In this paper, the GMDH algorithm is improved by randomly drawing method and original variable preservation method to improve the selection performance. Then, the optimized GMDH model is combined with the Back Propagation (BP) neural network, and the effective parameters selected by the modified GMDH algorithm are used as the input neurons of the BP network. Excellent mapping modeling ability of complex systems of BP network makes it available to accurately predict oil production.

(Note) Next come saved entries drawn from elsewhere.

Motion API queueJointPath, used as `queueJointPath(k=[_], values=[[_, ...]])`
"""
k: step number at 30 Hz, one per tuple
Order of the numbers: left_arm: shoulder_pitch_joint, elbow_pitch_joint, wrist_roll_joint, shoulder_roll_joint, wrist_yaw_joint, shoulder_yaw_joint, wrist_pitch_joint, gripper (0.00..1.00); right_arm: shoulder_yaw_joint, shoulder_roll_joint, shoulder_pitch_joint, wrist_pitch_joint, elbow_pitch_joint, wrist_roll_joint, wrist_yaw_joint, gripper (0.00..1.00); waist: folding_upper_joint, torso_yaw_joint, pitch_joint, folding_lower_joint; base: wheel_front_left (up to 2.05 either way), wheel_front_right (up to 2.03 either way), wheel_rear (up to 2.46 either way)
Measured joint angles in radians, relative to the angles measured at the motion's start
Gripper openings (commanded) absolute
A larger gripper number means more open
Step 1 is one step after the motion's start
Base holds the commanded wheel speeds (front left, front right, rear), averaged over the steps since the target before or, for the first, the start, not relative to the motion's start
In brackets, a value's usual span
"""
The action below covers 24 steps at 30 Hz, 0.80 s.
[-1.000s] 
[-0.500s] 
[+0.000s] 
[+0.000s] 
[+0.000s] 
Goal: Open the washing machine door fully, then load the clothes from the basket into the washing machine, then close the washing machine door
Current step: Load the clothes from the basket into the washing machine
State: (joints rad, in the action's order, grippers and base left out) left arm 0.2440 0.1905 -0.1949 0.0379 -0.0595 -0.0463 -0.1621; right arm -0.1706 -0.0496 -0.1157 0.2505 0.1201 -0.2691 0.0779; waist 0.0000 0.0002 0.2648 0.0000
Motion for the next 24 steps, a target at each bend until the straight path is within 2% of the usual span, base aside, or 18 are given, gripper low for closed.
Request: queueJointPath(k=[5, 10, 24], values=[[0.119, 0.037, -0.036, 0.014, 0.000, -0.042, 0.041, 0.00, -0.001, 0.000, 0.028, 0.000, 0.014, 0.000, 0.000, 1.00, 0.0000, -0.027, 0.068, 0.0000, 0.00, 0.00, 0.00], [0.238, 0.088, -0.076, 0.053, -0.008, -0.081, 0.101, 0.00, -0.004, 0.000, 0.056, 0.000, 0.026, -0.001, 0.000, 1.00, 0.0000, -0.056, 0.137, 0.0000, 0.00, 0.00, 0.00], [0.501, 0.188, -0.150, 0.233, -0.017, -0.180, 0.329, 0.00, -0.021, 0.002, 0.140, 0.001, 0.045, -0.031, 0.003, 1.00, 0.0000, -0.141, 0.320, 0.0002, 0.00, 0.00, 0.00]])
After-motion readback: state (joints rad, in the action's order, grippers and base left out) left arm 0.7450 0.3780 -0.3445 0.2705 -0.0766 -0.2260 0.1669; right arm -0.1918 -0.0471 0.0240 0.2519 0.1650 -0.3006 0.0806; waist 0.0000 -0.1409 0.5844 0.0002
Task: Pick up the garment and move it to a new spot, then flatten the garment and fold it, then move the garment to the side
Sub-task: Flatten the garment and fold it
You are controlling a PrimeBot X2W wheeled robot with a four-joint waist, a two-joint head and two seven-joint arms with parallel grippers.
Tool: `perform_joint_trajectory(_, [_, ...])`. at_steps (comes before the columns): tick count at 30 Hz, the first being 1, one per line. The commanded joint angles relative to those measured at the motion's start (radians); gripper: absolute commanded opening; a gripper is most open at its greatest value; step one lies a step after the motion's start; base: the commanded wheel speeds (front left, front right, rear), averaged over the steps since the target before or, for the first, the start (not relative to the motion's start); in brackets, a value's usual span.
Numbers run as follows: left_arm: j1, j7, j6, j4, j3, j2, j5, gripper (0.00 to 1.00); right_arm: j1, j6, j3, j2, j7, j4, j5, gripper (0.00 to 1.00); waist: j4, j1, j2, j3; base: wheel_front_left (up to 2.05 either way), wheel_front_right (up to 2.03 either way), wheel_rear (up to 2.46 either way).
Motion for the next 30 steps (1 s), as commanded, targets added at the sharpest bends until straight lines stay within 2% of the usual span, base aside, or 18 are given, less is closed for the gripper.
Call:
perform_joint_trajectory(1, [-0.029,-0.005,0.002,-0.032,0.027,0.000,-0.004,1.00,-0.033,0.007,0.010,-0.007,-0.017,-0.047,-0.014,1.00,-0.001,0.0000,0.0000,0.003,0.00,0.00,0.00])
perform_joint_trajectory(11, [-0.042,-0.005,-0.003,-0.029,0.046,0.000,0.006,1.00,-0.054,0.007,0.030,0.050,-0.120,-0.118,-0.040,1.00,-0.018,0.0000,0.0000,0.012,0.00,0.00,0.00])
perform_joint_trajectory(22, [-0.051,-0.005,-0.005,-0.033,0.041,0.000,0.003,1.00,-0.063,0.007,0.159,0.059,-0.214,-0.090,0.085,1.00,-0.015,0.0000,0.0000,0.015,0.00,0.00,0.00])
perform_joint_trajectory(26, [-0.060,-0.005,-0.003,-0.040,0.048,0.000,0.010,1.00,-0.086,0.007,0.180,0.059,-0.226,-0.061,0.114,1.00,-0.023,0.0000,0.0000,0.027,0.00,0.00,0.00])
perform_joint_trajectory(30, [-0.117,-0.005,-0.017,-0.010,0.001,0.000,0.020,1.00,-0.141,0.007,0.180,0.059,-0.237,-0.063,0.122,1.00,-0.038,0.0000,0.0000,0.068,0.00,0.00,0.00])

Definition of parameters for reservoir production forecasting

The production of oilfield is one of the most direct indicators of the oilfield development which is a complicated system engineering with various development indexes. This paper makes a qualitative analysis of the factors influencing oil production and initially determined the representative factors based on reservoir engineering principle. In theory, the production of oil fields will pass through rising, stable, and declining periods successively during development process, as shown in Fig. 1a. For a particular oilfield, the actual oil production in recent years generally followed this rule, in which stable production period and decline period contributed most of the oil production (Fig. 1b). It is well known that the factors influencing oil reservoir production can be divided into geological factors and development factors. For a reservoir with certain reserves, the dynamic oil production is closely related to the development of technical policies. Specifically, the development technology policy involves exploitation method, well type, well density, injection strength, deployment scale for new wells, and other factors, which has a different impact on the oil production.

Fig. 1
figure 1

Conventional development modes of oilfield

The dynamic change of oil production is mainly affected by changes in liquid production, water injection rate, and reservoir water cut, which will have a lasting influence upon the whole life of petroleum recovery. Especially, in the later period of development, the amount of liquid production is basically maintained in a stable state and the speed of oil production decline keeps rising in the same time. Thus, the change of oil production is only affected by the change of water cut in this period. The production composition will change dramatically in the medium-later stage of oilfield development, which is mainly manifests in two aspects: one is that the proportion of new wells in oil production will decreased significantly with the speed of oil and water wells growing slower, as shown in Fig. 1c; the other is that is the principal strategies of oilfield development shifting from controlling water cut rising too fast to seek optimizing recovery percent of geological reserves and oil recovery rate, as shown in Fig. 1d. Based on the analysis above, we have initially take these influence factor into consideration: the total amount of oil and water wells (x1), the number of active wells (x2), the number of new wells (x3), the injection rate of last year (x4), water cut (x5), the oil production rate (x6), recovery percent of reserves (x7), and oil production of last year (x8).

Methodology

Modified group method of data handling

The algorithm of group method of data handling (GMDH) is a feed forward neural network for modeling and identification of complex systems, which was proposed by Ivakhnenko in the 1960s (Ivakhnenko 1971). General form of the network can be expressed by a complicated polynomial series in the form of the Volterra series, known as the Kolmogorov–Gabor polynomial:

$$\bar {y}={a_0}+\sum\limits_{{i=1}}^{n} {{a_i}{x_i}+\sum\limits_{{i=1}}^{n} {\sum\limits_{{j=1}}^{n} {{a_{ij}}{x_i}} } } {x_j}+\sum\limits_{{i=1}}^{n} {\sum\limits_{{j=1}}^{n} {\sum\limits_{{k=1}}^{n} {{a_{ijk}}{x_i}{x_j}{x_k}+ \cdots } } } $$
(1)

where \(x\) represents the input of the system, \(n\) is the number of the inputs, and \(a\) is coefficient.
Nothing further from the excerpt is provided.